Pero el mundo es aún más grande, y Alex Fierro espera con calma en su habitáculo la llegada de sus compañeros einherjar. Todo por lo que habían trabajado corría peligro, pero aún era demasiado pronto como para abandonar la esperanza. Alex mira hacia el elevado techo de la gran habitación mientras frunce el ceño: ¿Será su última competidora capaz de hacerlo, capaz de superar el mayor de los desafíos?
Más allá de aquella sala, entre las sombras de las columnas de uno de los grandes peristilos porticados del gigantesco salón del trono del Olimpo, Walt Stone, Anubis dios de la muerte, habla con su tío Osiris. El desafío que le aguarda al joven mago es inconcebible, pero igualmente inconcebible es su determinación, sólo el futuro revelaría quien vencería en el choque que se avecinaba.
En su palacio, Hercules celebra una fiesta con sus amigos. Hay sirvientas y mucho licor. Pronto será campeón del mundo y eso merece una fiesta. Calcula en su cabeza cuánto esfuerzo le costará su duelo contra el dios de la muerte. Se siente satisfecho tras sus cálculos. La batalla no será sencilla, pero podrá vencer, dispondrá de las fuerzas necesarias, como siempre lo ha hecho. El mundo va a cambiar. Mucho. Y pronto.
Frank Zhang otea el horizonte desde el borde del amplio Olimpo. Tantos panteones de tantos rincones del mundo reunidos en un sólo sitio. E igualmente tan pocos. Mira hacia el este, el lejano este desde donde sus antepasados vinieron. Grecia, Roma, Partia, China, Canadá, Estados Unidos, y finalmente Roma otra vez. Todos los caminos llevaban a Roma. Siempre a Roma.

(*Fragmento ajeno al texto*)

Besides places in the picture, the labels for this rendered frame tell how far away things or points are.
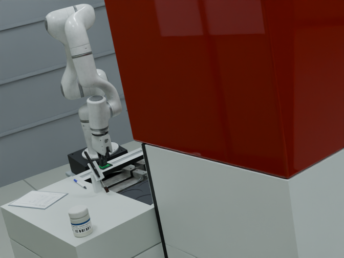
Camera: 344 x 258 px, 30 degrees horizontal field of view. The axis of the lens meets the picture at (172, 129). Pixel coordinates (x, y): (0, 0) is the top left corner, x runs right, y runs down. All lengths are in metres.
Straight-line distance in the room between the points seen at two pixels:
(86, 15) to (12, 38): 2.96
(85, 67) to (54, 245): 0.79
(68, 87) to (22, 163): 2.94
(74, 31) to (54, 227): 0.84
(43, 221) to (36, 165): 3.53
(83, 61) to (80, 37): 0.10
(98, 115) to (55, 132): 3.26
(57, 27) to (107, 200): 0.82
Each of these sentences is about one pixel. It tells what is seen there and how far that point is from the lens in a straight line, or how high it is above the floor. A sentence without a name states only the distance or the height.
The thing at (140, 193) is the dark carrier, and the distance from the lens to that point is 2.73.
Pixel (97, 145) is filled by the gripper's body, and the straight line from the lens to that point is 2.88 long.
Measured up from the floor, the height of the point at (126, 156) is 0.96.
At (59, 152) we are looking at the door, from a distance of 6.09.
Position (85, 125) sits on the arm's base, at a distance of 3.20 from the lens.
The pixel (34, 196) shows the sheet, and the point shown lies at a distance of 2.78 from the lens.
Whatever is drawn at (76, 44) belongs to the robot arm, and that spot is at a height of 1.54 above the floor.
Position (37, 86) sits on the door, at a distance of 5.91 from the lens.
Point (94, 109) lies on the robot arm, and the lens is 2.78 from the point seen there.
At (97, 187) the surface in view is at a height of 0.99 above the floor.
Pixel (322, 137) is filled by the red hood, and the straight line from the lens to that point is 1.90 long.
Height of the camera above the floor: 1.94
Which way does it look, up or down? 17 degrees down
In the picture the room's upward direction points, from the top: 11 degrees counter-clockwise
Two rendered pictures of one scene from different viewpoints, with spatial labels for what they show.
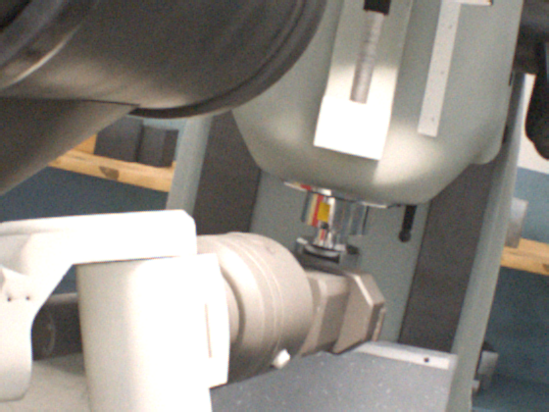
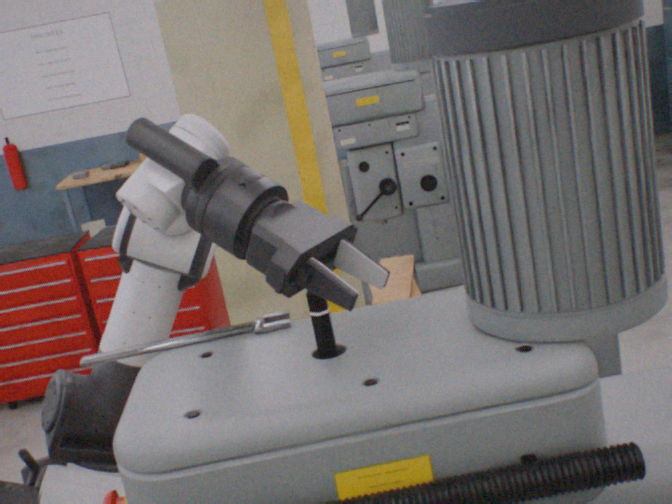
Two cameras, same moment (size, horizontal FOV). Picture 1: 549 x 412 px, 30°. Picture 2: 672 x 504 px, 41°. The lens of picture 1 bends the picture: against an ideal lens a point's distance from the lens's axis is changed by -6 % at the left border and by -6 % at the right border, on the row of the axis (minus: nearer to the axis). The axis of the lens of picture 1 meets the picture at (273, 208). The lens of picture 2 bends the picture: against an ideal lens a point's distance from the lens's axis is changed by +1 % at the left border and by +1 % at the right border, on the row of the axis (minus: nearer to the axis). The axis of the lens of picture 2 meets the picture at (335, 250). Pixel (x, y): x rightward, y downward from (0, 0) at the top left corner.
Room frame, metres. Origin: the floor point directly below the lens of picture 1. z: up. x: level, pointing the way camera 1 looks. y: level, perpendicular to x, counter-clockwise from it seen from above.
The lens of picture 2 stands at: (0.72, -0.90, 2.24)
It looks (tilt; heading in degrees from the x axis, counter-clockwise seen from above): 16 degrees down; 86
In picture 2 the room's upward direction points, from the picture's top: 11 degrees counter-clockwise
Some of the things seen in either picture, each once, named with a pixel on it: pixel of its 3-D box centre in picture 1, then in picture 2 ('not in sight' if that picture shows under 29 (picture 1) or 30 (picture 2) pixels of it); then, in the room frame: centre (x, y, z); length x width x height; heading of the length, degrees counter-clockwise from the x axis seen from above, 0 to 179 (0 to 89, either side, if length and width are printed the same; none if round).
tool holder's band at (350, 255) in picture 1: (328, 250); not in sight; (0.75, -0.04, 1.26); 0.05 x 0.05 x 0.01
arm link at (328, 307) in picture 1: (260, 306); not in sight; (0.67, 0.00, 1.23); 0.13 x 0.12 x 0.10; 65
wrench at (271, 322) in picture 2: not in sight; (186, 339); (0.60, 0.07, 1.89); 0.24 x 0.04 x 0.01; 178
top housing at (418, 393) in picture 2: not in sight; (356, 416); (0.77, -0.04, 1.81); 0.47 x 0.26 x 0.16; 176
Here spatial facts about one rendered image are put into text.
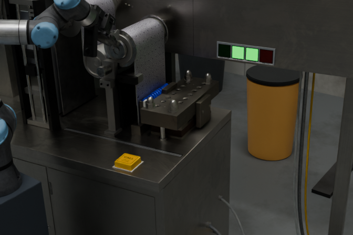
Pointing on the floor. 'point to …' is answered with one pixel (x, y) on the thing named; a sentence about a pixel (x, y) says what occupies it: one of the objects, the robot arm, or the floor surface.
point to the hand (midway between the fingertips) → (113, 46)
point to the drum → (271, 111)
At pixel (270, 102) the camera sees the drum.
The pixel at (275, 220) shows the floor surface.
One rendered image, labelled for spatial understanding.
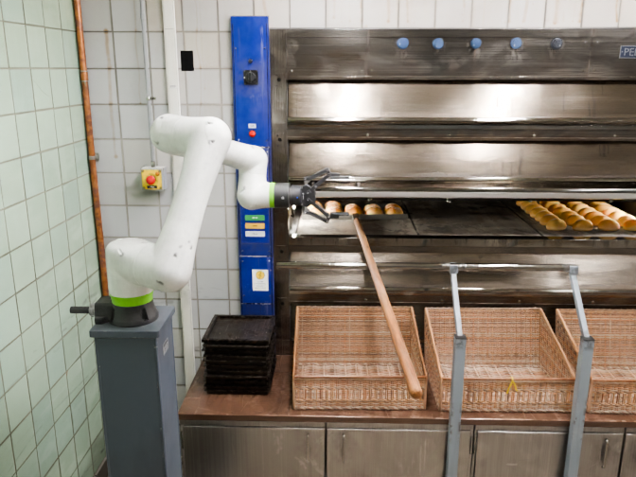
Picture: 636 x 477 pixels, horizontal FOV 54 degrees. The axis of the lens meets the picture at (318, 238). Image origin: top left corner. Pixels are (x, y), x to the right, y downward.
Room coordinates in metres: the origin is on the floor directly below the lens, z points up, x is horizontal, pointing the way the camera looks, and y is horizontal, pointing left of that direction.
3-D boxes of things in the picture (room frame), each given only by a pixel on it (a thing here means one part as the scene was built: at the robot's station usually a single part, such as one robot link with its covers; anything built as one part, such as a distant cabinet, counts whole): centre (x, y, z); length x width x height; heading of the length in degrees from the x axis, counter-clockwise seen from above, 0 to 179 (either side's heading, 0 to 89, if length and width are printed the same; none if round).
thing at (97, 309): (1.78, 0.62, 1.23); 0.26 x 0.15 x 0.06; 89
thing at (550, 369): (2.51, -0.77, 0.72); 0.56 x 0.49 x 0.28; 89
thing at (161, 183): (2.78, 0.74, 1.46); 0.10 x 0.07 x 0.10; 88
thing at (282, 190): (2.25, 0.13, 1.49); 0.12 x 0.06 x 0.09; 178
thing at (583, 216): (3.20, -1.36, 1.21); 0.61 x 0.48 x 0.06; 178
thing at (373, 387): (2.52, -0.17, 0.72); 0.56 x 0.49 x 0.28; 90
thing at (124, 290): (1.78, 0.55, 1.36); 0.16 x 0.13 x 0.19; 58
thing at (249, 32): (3.74, 0.26, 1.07); 1.93 x 0.16 x 2.15; 178
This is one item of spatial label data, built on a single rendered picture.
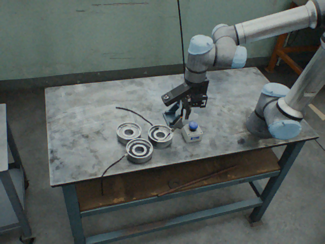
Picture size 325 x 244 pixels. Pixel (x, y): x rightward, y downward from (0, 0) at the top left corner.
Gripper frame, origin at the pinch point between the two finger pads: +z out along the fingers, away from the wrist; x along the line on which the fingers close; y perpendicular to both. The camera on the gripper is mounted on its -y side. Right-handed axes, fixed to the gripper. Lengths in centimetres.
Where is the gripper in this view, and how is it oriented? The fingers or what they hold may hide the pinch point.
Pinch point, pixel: (182, 120)
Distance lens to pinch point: 124.2
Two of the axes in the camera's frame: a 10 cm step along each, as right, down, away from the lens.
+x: -2.5, -6.7, 7.0
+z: -0.9, 7.3, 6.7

¿Qué sucedería en el siguiente, y último, bloque de la primera ronda? ¿Quién combatiría? ¿Quién saldría vencedor? La segunda ronda estaba tan cerca que se podía sentir en el aire. Ejércitos marcharían. Sangre correría. Héroes vivirían, otros morirían. Sólo los dioses, o quizá ni siquiera ellos, sabían qué sería de los guerreros allí reunidos, combatiendo en aquel anfiteatro del reino de lo divino.